*Exercise directions*: Each line of the records below that holds "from" should be returned.

*Data supplied*:
#####

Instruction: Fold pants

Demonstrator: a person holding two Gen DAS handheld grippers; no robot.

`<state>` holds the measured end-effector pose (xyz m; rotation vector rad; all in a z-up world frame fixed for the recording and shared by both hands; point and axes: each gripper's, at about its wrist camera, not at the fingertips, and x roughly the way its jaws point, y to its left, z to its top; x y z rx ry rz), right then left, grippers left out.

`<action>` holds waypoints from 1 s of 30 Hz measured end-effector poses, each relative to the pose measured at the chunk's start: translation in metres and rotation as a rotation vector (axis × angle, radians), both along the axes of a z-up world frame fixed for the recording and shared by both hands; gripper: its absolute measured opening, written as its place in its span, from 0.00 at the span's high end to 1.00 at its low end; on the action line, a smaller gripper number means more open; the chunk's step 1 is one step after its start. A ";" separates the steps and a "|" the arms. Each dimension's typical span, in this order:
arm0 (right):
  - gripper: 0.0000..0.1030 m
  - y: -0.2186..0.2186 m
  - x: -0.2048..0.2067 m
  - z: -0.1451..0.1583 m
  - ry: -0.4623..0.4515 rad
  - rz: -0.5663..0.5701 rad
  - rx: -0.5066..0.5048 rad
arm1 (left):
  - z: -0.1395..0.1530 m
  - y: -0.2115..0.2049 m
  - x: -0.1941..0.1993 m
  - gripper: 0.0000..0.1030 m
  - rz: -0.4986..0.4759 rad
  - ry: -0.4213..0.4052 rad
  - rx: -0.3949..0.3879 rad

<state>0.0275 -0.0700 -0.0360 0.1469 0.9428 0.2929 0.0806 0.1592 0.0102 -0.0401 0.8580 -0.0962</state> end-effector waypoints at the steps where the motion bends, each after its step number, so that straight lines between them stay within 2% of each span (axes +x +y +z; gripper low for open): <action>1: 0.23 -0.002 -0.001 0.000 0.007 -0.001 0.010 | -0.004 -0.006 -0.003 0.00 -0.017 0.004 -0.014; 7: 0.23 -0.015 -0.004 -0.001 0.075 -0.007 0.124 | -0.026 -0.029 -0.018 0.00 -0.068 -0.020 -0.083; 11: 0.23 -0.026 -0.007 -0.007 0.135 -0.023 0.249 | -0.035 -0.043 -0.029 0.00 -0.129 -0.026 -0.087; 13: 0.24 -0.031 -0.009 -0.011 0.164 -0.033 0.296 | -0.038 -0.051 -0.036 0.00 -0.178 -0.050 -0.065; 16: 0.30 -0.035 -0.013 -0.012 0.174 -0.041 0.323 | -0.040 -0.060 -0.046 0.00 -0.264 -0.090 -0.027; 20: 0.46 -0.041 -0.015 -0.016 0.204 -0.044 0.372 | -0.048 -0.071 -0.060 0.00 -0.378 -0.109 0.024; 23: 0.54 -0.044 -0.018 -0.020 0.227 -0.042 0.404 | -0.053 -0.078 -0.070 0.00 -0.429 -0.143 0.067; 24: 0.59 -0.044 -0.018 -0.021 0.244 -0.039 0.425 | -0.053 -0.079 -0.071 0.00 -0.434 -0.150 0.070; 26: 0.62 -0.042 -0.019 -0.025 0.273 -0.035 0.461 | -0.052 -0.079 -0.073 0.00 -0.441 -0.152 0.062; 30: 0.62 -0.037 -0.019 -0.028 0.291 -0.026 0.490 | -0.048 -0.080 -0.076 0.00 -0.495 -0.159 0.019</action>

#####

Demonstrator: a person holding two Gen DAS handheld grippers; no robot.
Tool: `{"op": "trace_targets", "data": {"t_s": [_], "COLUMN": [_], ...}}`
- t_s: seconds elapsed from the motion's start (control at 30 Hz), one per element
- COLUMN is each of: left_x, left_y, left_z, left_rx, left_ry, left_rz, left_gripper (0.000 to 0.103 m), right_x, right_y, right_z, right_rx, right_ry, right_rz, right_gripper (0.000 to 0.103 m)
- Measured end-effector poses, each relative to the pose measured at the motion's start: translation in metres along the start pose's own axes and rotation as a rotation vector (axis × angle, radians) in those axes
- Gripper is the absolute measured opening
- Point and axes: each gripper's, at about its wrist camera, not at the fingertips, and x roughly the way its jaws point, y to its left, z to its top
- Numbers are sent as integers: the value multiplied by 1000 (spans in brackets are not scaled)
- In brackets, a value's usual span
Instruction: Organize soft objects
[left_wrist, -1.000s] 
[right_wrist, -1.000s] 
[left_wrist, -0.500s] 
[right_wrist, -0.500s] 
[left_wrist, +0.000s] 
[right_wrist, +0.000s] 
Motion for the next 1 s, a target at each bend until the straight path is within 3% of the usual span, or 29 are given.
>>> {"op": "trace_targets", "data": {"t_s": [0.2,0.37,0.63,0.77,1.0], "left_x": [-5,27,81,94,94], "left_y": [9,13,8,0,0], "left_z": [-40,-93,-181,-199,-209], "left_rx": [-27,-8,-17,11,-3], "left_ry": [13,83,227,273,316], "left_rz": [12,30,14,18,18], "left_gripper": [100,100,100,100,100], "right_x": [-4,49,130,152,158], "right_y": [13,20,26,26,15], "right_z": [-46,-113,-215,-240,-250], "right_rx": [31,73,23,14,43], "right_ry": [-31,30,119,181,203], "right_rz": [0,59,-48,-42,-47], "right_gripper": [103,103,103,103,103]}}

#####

*Solution to the problem*:
`<action>` holds waypoints from 1 s of 30 Hz measured end-effector poses, each relative to the pose measured at the chunk's start: translation in metres and rotation as a rotation vector (axis × angle, radians), both along the axes of a z-up world frame fixed for the recording and shared by both hands; gripper: its absolute measured opening, written as its place in its span, from 0.00 at the span's high end to 1.00 at its low end; on the action line, a smaller gripper number means more open; the chunk's step 1 is one step after its start. A ";" separates the steps and a "|" the arms. Each dimension's typical span, in this order:
- t_s: seconds elapsed from the motion's start (control at 30 Hz), one per element

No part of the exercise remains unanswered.